The idea was to have 2 separately movable pads on the PCB between which you should solder a wire.
It might be worth looking into that.

Such a component is not doable with the current kicad versions. The workaround for the wire bridge is to add an additional copper layer and use vias as your solder points.

I never actually used that “wire bridge” component. Fiddled around with it for a few minutes and it did not seem to work. Just looked at the libraries and it seems I can’t even find it anymore.

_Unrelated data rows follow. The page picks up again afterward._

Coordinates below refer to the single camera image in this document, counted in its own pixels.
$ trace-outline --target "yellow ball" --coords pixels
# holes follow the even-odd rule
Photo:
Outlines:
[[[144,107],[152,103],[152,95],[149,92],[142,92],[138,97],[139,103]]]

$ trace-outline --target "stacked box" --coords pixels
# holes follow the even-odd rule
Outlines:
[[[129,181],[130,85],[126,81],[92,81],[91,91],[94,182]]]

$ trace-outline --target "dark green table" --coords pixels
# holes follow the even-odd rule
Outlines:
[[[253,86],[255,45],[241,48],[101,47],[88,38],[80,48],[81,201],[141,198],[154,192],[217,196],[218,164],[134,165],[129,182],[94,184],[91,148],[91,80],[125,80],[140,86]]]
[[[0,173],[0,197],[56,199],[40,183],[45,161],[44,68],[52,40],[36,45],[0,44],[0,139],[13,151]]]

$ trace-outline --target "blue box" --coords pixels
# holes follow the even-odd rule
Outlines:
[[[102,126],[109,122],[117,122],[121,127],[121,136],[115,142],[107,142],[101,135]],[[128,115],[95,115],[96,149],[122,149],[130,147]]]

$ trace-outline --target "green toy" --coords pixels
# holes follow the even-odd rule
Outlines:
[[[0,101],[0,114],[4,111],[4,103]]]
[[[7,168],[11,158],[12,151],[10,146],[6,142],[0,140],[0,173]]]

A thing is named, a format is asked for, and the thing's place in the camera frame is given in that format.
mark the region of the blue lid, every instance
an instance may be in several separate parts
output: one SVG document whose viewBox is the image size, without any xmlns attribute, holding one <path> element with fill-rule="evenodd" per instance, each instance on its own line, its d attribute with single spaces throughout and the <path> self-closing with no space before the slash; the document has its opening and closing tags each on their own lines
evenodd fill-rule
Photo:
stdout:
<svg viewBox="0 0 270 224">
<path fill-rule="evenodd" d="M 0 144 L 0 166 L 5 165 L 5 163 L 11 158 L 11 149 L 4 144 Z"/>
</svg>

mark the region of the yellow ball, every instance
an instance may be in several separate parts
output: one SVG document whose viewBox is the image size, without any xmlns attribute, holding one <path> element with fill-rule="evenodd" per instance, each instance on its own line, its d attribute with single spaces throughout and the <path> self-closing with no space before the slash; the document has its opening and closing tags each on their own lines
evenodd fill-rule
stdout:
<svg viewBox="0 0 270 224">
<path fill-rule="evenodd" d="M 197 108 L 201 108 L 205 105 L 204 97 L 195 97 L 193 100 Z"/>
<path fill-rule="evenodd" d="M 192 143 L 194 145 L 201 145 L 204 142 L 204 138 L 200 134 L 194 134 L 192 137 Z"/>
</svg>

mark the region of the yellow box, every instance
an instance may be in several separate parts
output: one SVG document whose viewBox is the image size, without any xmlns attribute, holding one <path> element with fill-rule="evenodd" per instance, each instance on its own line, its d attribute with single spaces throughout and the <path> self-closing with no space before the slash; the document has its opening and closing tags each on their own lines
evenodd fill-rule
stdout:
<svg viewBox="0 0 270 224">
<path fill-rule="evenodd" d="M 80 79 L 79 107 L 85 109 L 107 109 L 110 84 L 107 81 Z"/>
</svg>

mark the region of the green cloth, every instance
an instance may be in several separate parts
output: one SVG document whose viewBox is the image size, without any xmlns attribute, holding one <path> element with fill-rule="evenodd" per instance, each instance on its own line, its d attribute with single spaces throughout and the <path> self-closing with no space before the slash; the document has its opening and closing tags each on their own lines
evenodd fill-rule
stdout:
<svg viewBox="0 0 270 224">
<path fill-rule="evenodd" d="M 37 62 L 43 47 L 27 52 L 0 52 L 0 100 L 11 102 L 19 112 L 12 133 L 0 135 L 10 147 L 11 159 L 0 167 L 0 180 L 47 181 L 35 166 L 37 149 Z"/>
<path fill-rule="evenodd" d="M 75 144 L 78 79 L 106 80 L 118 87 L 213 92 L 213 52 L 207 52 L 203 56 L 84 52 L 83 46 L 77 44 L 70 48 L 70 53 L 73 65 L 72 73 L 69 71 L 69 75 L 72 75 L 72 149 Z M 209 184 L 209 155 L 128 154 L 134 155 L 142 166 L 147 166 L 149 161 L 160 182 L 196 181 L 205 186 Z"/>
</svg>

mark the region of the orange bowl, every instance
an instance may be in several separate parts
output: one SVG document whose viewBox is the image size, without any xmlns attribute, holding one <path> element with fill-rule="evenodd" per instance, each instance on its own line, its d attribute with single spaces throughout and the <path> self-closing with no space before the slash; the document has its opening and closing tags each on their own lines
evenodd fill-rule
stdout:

Simplest solution / workaround seems to be to simply use 2 schematic symbols, one for each pad.
Another option is to make a footprint with 2 pads. While you are editing a footprint you can change the relative position of pads to whatever you want.

Addition:
I had no Idea what a Keystone 593 was, so I looked it up:
https://datasheet.octopart.com/593-Keystone-datasheet-15715860.pdf

The 2 parts of your battery connector should always be on the same relative positon to each other, or else your battery won’t fit.
So simply use a single footprint for both those parts.
The only problem left is that you have a single schematic symbol with 2 physical parts.
That might get you into trouble while creating the BOM.

Oops. Did not look close at hermit’s post.
So xesscorp has gone through the trouble of releasing KiCad lib’s for their own components?
Nice.

Sorry for all the clutter.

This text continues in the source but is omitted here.